​Ramsey Clark: Gaza tests our humanity

The Palestinian people in Gaza live under some of the most inhumane conditions of any people on earth. On a daily basis Palestinians in Gaza—women, children, students, fishermen, policemen who are trying to protect civilians—are subject to assaults on their dignity and their lives. These assaults are not new or unusual, but have been part of daily life for more than 70 years. 
Often we justify our indifference by claiming that the government in Gaza is hostile to us, therefore we must be hostile to the people of Gaza. The truth is that the peace and justice party, which is linked to Hamas in Gaza, won an election that was widely acknowledged to be free and fair. Moreover, Hamas has never threatened the United States and has repeatedly sought to cooperate with the United States on a basis of mutual respect. It is true that Hamas opposes Israel, but that is because Israel was built on the Palestinian land that was taken without the consent of the Palestinian people. This happened despite the fact that the League of Nations had decided that the people of Palestine were to be given the right to decide their own future. Instead of facilitating this, as it was mandated to do, the British occupiers allowed Palestine to be overrun by outside intruders. How would any of us react if our house was overrun by armed intruders and we were forced into the street? This is exactly what happened throughout Palestine in 1948. Although the people of Gaza faced continued attacks, they also resiliently continue to demand their self-determination, a fundamental human right recognized under international law.

They do so despite the fact that the infrastructure of Gaza has been repeatedly destroyed by the aerial bombardment of the Israeli army that has periodically escalated in to an all-out war against the people of Gaza who are trapped in barely over 140 square miles of land that is completely surrounded by Israel. Even access to the sea is controlled by Israel. Recently four more fishermen were detained by Israel for trying to make a living fishing in Gaza’s territorial sea.

The history of Gaza is not one that reflects the situation over the past 70 years. Before Israel’s occupation, Gaza was a striving fishing port. It had seaside hotels, ports, and even an airport. The people of Gaza lived side-by-side in peace with Jews, Christians, and others. It was only in the early 20th Century when Israel began to consolidate its occupation of Palestine and to take the land of Palestinians, often by driving them from their homes, that Gaza began its path towards disaster.

Today, according to UNRWA, the United Nations’ agency for Palestinian refugees, more than 80% of Gazans are dependent on humanitarian assistance. Civilians are detained arbitrarily at the will of the Israeli occupiers. Israel makes sporadic military incursions several times a year under cover of aerial bombardment. And Israel regularly bombs the people of Gaza carrying out both targeted killings of Gazans and indiscriminate bombings of Gazan villages, towns, and Gaza City. This vicious circle of violence has been ongoing for more than 70 years, thus from even before the United Nations was created. It is the longest-standing situation of massive and widespread human rights abuses on the United Nations agenda, yet it is too often ignored.

Gazans live in a state of terror that has been created by Israel, but forgotten by the rest of the world.

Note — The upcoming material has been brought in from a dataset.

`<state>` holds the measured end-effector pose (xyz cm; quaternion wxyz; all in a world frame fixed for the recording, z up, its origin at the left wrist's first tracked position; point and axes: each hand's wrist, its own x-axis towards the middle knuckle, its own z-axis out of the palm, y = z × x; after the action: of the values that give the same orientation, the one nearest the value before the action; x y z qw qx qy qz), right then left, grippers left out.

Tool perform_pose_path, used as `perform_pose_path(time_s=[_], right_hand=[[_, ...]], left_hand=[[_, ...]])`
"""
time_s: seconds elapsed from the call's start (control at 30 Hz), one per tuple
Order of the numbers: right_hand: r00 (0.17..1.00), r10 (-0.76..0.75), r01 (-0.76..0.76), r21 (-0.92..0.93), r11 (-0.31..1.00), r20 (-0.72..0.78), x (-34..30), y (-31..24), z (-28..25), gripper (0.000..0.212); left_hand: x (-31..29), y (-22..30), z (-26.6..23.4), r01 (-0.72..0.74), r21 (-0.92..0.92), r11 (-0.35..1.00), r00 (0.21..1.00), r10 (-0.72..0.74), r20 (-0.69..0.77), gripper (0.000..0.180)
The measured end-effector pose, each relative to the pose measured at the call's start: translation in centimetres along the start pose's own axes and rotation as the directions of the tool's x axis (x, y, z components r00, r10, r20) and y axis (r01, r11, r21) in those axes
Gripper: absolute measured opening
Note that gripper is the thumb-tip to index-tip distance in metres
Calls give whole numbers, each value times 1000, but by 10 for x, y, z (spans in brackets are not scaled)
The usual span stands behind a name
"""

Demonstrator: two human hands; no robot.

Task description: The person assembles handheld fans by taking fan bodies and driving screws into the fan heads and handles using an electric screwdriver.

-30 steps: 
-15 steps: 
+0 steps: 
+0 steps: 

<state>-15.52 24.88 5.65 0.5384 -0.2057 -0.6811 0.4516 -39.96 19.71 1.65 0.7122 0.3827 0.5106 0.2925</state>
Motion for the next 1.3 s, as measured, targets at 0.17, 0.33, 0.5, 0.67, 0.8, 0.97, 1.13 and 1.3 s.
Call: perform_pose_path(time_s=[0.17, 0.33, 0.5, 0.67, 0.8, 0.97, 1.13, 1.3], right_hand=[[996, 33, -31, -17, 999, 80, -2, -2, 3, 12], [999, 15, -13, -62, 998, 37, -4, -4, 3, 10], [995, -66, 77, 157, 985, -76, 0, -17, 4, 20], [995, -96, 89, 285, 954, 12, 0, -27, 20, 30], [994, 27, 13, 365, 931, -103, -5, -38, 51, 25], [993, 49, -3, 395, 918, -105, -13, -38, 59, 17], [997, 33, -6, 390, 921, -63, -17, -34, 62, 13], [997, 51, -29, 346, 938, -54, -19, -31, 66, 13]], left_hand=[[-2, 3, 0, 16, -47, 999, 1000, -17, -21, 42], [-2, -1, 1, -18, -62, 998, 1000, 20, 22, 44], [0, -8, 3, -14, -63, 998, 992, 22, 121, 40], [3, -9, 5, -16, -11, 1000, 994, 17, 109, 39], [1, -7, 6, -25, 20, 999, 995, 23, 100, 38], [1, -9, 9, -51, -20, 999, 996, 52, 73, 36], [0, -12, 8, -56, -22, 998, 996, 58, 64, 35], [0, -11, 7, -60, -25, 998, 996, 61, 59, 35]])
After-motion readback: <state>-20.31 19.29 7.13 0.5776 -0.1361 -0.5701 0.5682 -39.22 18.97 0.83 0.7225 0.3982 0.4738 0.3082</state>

Israel’s acts of State terrorism against the people of Gaza are almost never mentioned in international forums discussing the combating of terrorism, especially those forums that include the United States. So often when we speak of defending our values and protecting human lives we forget the lives of almost two million Gazans that are under threat daily from an Israeli government of which the United States is the biggest supporter.

The conditions of life under which the people of Gaza live test our humanity. If we are honest about upholding the values of the dignity of life and respect for human life, then we must show greater concern for the people of Gaza. Instead, we have criminalized those in the United States who seek to provide humanitarian assistance to Gaza. The provision of humanitarian assistance can never be viewed as a hostile action, yet that is what we have done. Ignoring, the fact that more than thirty years ago the principle judicial body of the United Nations, the International Court of Justice based in The Hague in The Netherlands, with a senior U.S. judge sitting on the Court, decided that the provision of humanitarian assistance is never an illegal act. We should not need a Court to tell us this; our sense of morality should lead us to this conclusion.

Our sense of morality should tell us that we cannot sit silently as generations of Gazans are subjected to inhumane conditions of life. The conditions of life under which the people of Gaza live test our humanity. Our sense of morality—based on values of concern for human life—should tell us that this is wrong. The United States and each American should support an end to the destruction of Gaza and an end to the support for those any country or person advocating hatred and inhumanity against the Gazans living in Palestine.